It's like a giant jigsaw puzzle with no picture on the pieces. You have to start with the things that are guaranteed such as the cartridge header/hardware registers (or the corner/edge pieces in a puzzle). Once you do that, you look for certain patterns. For example, if you find code that writes to $2104, then you now know where an OAM buffer is ($7E0800). If you see a routine that loads #$BBAA and #$CC into A/X/Y and also has references to $2140-$2143, then that's an SPC upload routine. If you see a routine writing a large number of bytes to $2122 from a RAM address, then that means the game is using a palette mirror ($7E1300, with $7E1500 being a flag determining whether to upload the buffer to CGRAM). Once that's done, other pieces fall into place (oh, this routine is writing to $0800-$080F and $0A00-$0A03 so it's drawing a sprite). You do this until you eventually have the whole game disassembled. You may hit a stumbling block somewhere, where you have no idea what the heck some random routine is doing, but that's where your debug emulator comes in. You have to figure out when the routine is executed/data is read, then once you do, you play around with the bytes to see what it affects. In addition, you keep notes so you don't forget what X routine was/is suspected of doing.

Originally posted by Gregor
I mean if I understood ASM in the slightest I would definitely be ecstatic right now. Nevertheless I still think it's really cool, especially having the differences between versions lined up. Good stuff.


Thanks! ^_^

Also, while you may not know ASM, you might be able to follow along with some routines in my disassembly because a lot of things have descriptive defines that make their function clear. While there is still plenty of things I could do to improve this further, I'd say what I've done so far is pretty decent.

--------------------
My Hacks:
Mario's Strange Quest V1.6
Yoshi's Inside Story (on hold)
Yoshi's Strange Quest V1.3 / V1.3.1 Beta 4.6 / Latest Test Build (Mario & Yoshi's Strange Quests)

Other stuff:
My WIP SMW/SMAS+W disassembly
Yoshifanatic's Discord Server: A place for fans of my stuff and/or Yoshi to chat with others.
The sheer amount of work you're continuing to put into this is incredible.

I admit that SMWDisC has been serving me well enough so far, but for more in-depth ASM work, this is something nobody can afford to not keep in mind.

--------------------


 
Wow your so silent, amazing talent often goes unnoticed unless it's c3. Really intelligent, your work is really impressive.
Originally posted by yoshifanatic
At this point, I'd say that my disassembly is now capable of being used as a resource, both for researching the function of different routines, and as a way to assemble a base ROM of one's hack (assuming you're not using any patches that require LM's ASM to work correctly).
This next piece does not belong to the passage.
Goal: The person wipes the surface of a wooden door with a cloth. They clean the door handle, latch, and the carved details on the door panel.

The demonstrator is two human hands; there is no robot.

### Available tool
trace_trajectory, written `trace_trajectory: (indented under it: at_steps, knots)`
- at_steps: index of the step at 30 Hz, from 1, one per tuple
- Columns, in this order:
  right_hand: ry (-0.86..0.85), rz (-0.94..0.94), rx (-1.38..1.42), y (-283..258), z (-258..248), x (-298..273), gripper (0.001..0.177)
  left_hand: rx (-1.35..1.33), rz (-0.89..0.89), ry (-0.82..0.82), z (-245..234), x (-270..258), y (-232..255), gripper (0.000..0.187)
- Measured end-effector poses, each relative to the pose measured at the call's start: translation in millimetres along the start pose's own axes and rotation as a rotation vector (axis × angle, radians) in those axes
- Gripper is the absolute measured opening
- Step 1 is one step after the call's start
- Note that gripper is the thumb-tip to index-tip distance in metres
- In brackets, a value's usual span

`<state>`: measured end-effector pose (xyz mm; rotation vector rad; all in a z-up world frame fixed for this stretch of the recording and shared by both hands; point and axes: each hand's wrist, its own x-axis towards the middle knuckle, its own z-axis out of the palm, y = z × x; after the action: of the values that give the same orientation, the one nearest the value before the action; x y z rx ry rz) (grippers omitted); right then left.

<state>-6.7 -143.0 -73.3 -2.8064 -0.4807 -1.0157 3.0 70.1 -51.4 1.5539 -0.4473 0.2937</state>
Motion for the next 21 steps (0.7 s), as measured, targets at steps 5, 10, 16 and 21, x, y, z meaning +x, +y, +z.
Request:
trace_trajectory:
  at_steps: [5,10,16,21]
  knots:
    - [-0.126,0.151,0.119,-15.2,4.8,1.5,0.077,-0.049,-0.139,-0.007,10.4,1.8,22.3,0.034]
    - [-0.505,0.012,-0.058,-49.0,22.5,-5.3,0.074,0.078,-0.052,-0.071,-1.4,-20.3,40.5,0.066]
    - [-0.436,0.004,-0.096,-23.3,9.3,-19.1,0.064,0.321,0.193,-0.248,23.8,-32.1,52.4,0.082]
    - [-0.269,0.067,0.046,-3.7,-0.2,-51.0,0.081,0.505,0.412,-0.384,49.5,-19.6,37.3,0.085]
I need people to use this, especially the advanced ASM users, so I can get feedback on how to improve the disassembly. Because so far, I only know of two people who have actually downloaded and used it, and only one of them (DPBOX) has given any feedback on it.


I'm very much interested in trying this out. I'm already pretty deep into SMW's engine at the moment because of my work on Extra Mario World, so should be able to contribute with some insights. Without having actually tested anything, I can at least say that it seems like you've been working crazy hard on this. You really are a mad scientist, aren't you?
We’re looking for level designers to work on Extra Mario World!
Originally posted by WhiteYoshiEgg
The sheer amount of work you're continuing to put into this is incredible.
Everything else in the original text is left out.